* Assigned task: Search the data for the word "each". Reproduce every line where it is found.

# # # #

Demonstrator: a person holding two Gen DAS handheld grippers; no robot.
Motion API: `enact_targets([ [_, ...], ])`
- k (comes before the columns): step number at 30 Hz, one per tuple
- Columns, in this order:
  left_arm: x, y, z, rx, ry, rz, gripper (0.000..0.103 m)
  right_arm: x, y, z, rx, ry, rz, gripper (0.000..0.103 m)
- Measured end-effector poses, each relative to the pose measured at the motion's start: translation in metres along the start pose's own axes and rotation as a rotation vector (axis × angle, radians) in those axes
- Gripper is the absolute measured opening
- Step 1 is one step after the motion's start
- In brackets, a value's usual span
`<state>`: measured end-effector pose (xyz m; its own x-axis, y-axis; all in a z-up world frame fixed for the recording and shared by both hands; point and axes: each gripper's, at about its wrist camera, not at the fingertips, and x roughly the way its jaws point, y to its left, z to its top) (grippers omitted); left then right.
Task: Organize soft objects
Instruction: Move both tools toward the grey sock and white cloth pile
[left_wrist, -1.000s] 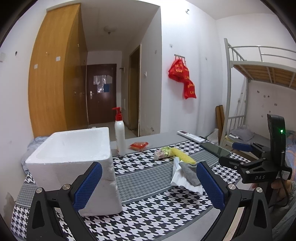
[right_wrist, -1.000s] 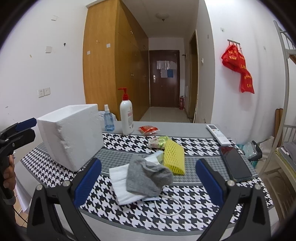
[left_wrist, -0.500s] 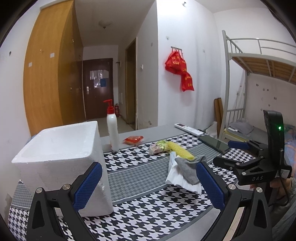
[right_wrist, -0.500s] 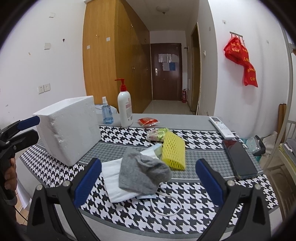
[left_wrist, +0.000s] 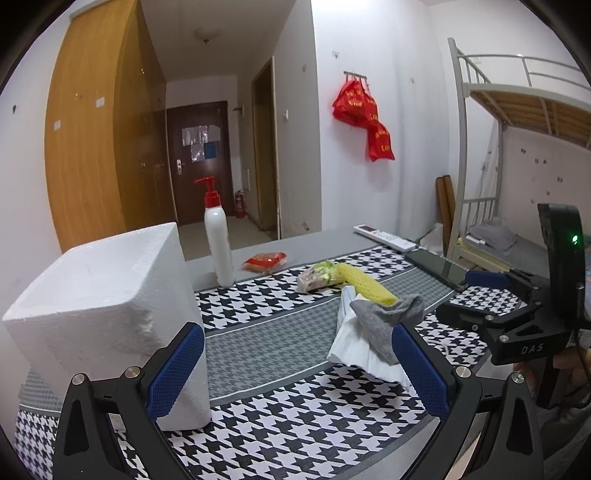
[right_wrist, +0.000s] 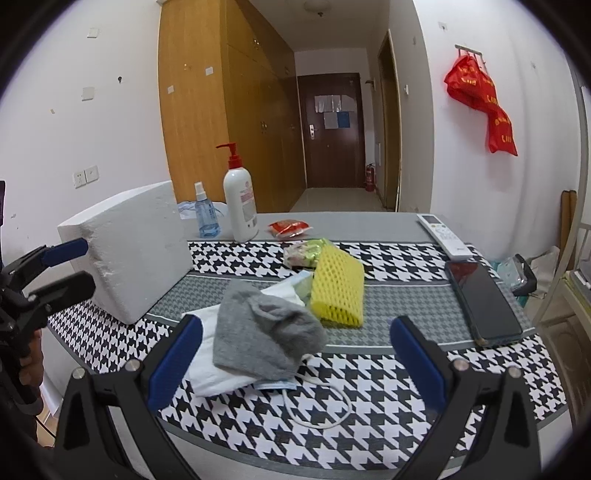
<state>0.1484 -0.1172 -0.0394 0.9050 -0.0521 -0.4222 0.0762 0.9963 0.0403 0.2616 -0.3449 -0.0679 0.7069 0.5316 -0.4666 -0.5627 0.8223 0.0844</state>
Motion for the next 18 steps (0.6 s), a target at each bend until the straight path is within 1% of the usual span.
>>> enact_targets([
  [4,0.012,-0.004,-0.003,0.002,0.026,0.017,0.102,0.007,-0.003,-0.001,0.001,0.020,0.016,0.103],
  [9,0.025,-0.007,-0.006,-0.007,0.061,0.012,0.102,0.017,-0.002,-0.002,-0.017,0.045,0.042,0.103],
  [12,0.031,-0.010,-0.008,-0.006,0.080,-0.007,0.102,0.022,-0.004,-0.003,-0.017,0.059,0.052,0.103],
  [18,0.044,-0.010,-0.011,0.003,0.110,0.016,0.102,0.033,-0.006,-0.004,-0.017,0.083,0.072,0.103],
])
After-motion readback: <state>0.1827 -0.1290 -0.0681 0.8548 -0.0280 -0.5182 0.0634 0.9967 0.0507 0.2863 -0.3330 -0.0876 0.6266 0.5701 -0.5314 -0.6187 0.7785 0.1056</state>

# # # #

* The completed task:
- Measured end-effector poses, each relative to the pose measured at the motion's start: translation in metres along the start pose's own axes and rotation as a rotation vector (axis × angle, radians) in those axes
`<state>`: measured end-effector pose (xyz m; its own x-axis, y-axis; all in a z-up world frame fixed for the recording and shared by both hands; point and axes: each gripper's, at about its wrist camera, not at the fingertips, and x roughly the way its jaws point, y to its left, z to its top) (grippers omitted); left then right.
Motion for the next 18 steps (0.6 s), a target at each bend until the straight path is within 1% of the usual span.

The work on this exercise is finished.